Pendant que Rouletabille racontait son histoire, le déjeuner s’était achevé ; on avait même pris le café et l’on en était à ce petit verre d’eau-de-vie du pays que les paysans appellent là-bas « grappa »… C’est une liqueur fort ragaillardissante, qui vous tient chaud à l’estomac et vous met le cœur en liesse…

Au second petit verre, la Finette louchait encore dessus…

— Après ce que je viens de raconter, fit Rouletabille en hochant la tête, vous seriez impardonnable…

— Ma foi, jeune homme, déclara brusquement la Finette… préalablement ! vous avez raison !… mais cette diablé dé bouteille, tant qu’elle est là !…

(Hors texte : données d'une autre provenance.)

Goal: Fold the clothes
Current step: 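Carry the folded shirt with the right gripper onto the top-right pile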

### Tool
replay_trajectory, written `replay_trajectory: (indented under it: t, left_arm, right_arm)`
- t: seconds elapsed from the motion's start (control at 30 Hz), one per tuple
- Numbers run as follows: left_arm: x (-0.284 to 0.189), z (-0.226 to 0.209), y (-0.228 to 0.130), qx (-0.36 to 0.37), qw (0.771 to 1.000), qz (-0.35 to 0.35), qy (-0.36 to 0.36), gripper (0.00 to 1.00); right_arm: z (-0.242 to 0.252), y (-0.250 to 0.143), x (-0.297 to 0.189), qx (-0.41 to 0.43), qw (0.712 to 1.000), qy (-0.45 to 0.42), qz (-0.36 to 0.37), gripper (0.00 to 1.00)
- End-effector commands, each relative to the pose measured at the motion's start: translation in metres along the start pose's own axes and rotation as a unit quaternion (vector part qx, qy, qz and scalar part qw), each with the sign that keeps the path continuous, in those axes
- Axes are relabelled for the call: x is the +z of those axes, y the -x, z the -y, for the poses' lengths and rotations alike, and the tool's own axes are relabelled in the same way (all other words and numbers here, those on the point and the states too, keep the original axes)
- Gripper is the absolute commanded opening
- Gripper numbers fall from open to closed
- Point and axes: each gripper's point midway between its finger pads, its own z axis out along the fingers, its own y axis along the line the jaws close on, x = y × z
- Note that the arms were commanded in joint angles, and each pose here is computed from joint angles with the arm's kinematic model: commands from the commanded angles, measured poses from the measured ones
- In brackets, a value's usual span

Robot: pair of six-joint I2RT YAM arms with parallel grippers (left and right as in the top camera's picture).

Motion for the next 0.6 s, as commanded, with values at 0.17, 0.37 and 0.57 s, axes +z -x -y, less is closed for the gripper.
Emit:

— Je vais la reporter ! décida Rouletabille… et il sortit de la salle avec le dangereux flacon.

Une minute plus tard, quelqu’un qui aurait eu la curiosité de suivre le reporter, l’eût vu verser le contenu de la bouteille dans la mangeoire qu’il venait de garnir à nouveau, des chevaux… « Je n’aime point que les gendarmes s’enivrent, grommelait entre ses dents le reporter… mais pour ce qui est de leurs bêtes, c’est une autre affaire !… »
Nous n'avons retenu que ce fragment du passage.